• **Work to complete**: Once you find the line containing "pink phone-like device: (+23, -52, +20)" in the data below, copy it and each following line exactly, up to and including the line containing "small circuit board: (+40, -54, +22)", and nothing else.

• **Records from a data collection**:
**********

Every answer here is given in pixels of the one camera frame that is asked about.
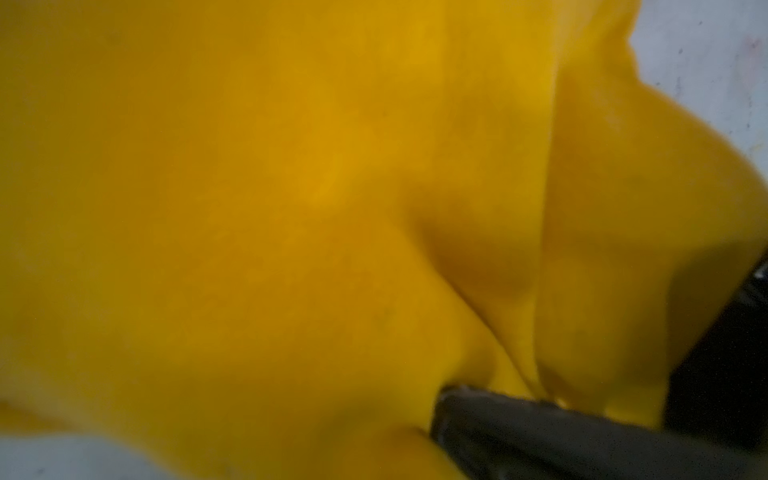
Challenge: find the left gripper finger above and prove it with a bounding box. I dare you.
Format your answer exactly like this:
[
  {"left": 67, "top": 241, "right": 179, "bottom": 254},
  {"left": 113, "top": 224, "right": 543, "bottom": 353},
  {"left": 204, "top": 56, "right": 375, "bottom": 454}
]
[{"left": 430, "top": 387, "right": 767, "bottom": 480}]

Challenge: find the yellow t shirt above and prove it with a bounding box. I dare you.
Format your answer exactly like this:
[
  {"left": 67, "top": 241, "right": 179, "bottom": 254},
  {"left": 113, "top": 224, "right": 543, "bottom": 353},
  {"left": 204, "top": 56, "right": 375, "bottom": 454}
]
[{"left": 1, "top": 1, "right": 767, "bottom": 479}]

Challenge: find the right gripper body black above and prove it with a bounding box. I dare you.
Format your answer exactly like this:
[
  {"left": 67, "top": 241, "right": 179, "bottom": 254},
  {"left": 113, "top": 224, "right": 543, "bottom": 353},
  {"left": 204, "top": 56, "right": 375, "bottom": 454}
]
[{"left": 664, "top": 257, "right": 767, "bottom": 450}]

**********

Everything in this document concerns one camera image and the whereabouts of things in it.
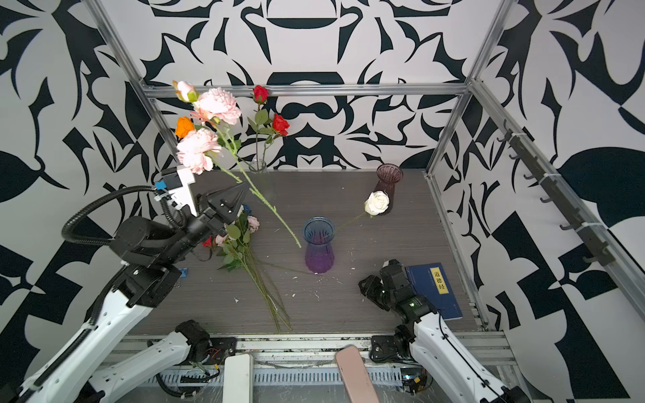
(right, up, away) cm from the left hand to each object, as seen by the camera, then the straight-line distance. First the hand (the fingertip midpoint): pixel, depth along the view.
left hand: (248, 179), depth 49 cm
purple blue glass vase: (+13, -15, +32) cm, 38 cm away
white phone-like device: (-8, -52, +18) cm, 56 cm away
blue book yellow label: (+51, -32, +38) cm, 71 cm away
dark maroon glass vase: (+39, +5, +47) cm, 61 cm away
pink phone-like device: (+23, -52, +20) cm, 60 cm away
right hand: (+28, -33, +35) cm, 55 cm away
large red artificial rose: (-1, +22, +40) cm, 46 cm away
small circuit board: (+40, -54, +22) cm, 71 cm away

**********

• **Response**:
pink phone-like device: (+23, -52, +20) cm, 60 cm away
right hand: (+28, -33, +35) cm, 55 cm away
large red artificial rose: (-1, +22, +40) cm, 46 cm away
small circuit board: (+40, -54, +22) cm, 71 cm away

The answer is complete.